Dear Teacher, This Is How We Won And Lost By Avoiding Each Other

( words)
*For representational purpose only.

This teacher of mine has some growing up left to do. Unlike most people, I came to college with no enthusiasm or excitement at all and college felt terrible till one fine afternoon, halfway through my first year, this human being turned up in front of me. It was his first job, he was barely 5-6 years elder to us and was clearly nervous. I happened to be talking to another teacher at the time when he was introducing himself and I ended up laughing at his name despite a good amount of effort to refrain from laughing. The name within itself wasn't funny but it definitely did not suit him. By the time I stopped laughing I realised that I had made two other teachers laugh as well and all three of us turned towards the newcomer apologetically only to find him laughing heartily.

That was when my mind said, "Ok, this seems to be an interesting person." Yes, this interesting human being was my teacher at college but no, this is not some tabooed teacher-student romance. It is rather a story about how two young adults (both immature for their years) won and lost at the same time while trying to find a middle ground between what's acceptable and unacceptable.

Back to the story. About 4 or 5 of us decided that we will help this new teacher overcome his awkwardness and from then on we started asking him to help us with practical experiments. We would tell him that it's okay if he messed up a bit, we would tell him that he would get better with time, we wanted to make him feel included. We'd always try to quieten our batchmates who intended to make fun of him. In short, we were protective of him because he was more of a friend and less of a teacher to us.

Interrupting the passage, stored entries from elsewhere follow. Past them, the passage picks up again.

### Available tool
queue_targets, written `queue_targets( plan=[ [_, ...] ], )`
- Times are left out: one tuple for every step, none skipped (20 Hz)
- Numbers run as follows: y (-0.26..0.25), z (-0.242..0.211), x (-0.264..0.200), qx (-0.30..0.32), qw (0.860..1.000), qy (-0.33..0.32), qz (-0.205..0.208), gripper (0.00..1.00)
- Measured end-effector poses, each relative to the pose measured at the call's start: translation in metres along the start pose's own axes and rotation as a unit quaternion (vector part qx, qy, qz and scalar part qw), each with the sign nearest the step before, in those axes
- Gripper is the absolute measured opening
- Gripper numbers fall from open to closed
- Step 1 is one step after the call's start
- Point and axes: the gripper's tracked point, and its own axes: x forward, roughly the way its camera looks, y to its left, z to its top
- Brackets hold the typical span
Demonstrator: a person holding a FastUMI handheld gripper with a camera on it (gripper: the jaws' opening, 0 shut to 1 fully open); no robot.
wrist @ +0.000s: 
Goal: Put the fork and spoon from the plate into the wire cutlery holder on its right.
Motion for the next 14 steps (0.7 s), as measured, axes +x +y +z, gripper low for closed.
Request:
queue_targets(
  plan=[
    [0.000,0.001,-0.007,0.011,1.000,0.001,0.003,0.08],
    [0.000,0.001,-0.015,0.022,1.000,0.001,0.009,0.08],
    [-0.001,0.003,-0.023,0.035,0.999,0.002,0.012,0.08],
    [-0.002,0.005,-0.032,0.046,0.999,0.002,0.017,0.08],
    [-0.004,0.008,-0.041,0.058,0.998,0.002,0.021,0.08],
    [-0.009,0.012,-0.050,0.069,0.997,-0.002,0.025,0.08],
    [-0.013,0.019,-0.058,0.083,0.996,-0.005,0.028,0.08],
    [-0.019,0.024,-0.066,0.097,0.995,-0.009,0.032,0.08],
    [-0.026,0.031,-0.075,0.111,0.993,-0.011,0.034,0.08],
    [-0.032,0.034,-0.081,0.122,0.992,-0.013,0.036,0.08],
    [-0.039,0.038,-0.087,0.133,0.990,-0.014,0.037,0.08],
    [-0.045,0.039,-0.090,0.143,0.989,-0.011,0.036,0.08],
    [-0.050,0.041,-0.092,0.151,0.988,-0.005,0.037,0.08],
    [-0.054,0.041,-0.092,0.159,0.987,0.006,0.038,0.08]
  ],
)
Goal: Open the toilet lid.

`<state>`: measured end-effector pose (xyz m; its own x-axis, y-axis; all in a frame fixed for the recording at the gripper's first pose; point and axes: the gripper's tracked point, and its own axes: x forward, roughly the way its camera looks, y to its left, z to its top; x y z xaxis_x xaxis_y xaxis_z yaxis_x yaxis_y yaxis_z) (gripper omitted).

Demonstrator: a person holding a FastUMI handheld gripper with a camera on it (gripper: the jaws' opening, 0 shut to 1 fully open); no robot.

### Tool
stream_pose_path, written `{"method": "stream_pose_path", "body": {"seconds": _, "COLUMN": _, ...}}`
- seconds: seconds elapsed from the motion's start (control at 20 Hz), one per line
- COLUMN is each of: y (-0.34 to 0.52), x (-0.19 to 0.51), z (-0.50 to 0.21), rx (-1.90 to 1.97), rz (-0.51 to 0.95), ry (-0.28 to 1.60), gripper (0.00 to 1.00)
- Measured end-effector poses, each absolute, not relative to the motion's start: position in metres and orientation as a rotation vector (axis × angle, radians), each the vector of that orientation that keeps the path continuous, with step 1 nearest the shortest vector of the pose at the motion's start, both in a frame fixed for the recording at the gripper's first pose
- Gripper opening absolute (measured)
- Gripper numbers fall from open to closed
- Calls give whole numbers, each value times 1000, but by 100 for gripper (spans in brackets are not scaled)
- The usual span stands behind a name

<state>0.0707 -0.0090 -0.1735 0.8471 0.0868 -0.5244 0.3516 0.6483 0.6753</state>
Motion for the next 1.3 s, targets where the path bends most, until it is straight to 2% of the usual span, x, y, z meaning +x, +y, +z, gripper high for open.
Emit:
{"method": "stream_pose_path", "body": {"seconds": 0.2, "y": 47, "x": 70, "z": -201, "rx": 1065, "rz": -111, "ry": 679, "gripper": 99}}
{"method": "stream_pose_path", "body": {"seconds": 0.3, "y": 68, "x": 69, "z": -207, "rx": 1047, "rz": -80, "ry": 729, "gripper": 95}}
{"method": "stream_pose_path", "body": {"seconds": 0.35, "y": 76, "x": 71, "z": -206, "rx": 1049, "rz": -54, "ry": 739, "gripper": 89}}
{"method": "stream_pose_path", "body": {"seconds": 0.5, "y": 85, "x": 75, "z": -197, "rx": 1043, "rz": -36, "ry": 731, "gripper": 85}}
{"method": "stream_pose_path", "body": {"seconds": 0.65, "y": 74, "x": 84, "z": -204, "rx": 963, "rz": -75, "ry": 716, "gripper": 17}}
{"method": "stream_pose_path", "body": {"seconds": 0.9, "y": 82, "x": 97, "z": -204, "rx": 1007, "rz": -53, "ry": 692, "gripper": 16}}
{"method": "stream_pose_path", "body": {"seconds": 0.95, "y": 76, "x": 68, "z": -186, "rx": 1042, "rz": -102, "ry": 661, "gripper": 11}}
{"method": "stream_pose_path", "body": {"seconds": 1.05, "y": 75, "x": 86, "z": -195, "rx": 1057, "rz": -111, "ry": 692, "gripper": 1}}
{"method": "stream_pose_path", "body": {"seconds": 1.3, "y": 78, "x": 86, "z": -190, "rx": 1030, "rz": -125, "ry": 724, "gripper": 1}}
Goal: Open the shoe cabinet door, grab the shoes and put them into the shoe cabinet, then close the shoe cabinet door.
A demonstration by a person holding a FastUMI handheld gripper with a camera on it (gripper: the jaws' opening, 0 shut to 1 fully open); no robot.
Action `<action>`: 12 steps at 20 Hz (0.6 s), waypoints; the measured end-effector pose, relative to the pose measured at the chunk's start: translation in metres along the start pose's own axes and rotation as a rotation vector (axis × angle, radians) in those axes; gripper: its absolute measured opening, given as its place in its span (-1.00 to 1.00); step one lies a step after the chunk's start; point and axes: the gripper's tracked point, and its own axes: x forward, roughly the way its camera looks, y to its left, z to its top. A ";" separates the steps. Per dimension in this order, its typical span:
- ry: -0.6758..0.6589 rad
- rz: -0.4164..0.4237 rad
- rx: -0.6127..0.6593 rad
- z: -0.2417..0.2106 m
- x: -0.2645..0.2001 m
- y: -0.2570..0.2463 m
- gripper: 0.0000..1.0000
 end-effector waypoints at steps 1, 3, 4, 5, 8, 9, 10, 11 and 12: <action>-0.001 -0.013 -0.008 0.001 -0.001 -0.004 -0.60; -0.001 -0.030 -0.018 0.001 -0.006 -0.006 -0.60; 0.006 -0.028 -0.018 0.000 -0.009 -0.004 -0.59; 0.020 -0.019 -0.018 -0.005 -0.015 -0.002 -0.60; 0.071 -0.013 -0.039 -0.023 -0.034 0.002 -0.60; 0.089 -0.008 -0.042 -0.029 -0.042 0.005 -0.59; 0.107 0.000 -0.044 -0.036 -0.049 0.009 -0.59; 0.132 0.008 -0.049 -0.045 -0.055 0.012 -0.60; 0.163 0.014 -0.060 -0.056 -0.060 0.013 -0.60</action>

I was particularly very fond of him, probably because he treated me like I knew everything, which is quite unrealistic. I don't know if he would say otherwise now but so was he. There was no crush-like feeling in it, it was a sort of platonic adoration and love that made me feel positive about myself and my life. He started taking regular classes and by now every student loved him. He was easy to approach, encouraging and friendly. He would make maximum eye contact with me. Almost every question he would ask while teaching would be directed at me, he made me feel like I could achieve anything I wanted in life.

Before he entered the picture I had been struggling with confidence issues and I hated my college, which was nothing like the place I had dreamt of. He felt like sunshine after a devastating storm. I regained the confidence I had when I was in school.

There have been instances where we have stared into each other's eyes for a good few minutes and then laughed it off. We have been caught by each other while staring at each other with adoration and not lust, we have apologized to each other for the most insignificant mistakes and we have laughed at each other for the slightest misconstruction in sentences. I haven't been able to give these a collective name till date. I don't know if it's called love as I have never been in love before. I know for sure that it wasn't what people call a 'crush' because crushes are anything but platonic. I also don't know if that human being has been able to give it a name but I know for sure that we felt the same way.

Things could have continued this way but at the very beginning of my third year in college, this human being decided that it was time for him to be a "grown-up". So for no good reason, he started treating me like I don't exist.

Even in class. He wouldn't answer questions I asked, wouldn't help me with doubts and would never miss an opportunity to throw subtle insults at me. He even went on to tell me that I wouldn't get anywhere in life. We hadn't even been in an argument and he treated me this badly. I was baffled as I hadn't done anything to offend him. In my defence, I started to pretend like I actually hated him and that is probably what he wanted. I once quiet rudely told him that he was weird and he said "ouch!" in response.

What I didn't tell him is that his weirdness is what makes him special. He thought he was being a mature grown-up but I would say that he behaved like a 14-year-old who had just learned that the object of his affection was unavailable for whatever reasons. He would have been more experienced than me regarding matters of the heart and this is how he decided to avoid the trouble! If he wanted to stop being a friend to start being a teacher, he could have simply done it. What sort of teacher treats his student like that?

I don't know why but I guess this human being felt guilty for having felt that nameless feeling. We never talked about it, never did anything that is unbecoming of us and yet he felt the need to treat me like that just for the fear of ending up in a situation that was unacceptable. What saddens me is that he actually believed I could get him in trouble.

After two years of knowing me, he didn't realize that I would have done anything and everything to keep him out of trouble.

To the person in question,

If you are reading this, please know that I would never put you in unacceptable situations. I am immature but I am mature enough to know that I don't want someone I care about to end up in a situation that spells trouble. Your fear and guilt were a bit out of proportion but nothing changes the adoration and affection I have felt for you.

Every time I have ignored you or treated you badly, I have felt terrible about myself, worse than what I feel when you are rude to me. Even if we never meet again, just know that no matter how much I act like I hate you or say rude things to you, you will always be my sunshine on a cold morning after a stormy night. I wish nothing but the best for you and will be there for you at any point in life should you need me.

We won by avoiding what is perceived as 'unacceptable' but we apparently lost the beautiful bond we shared.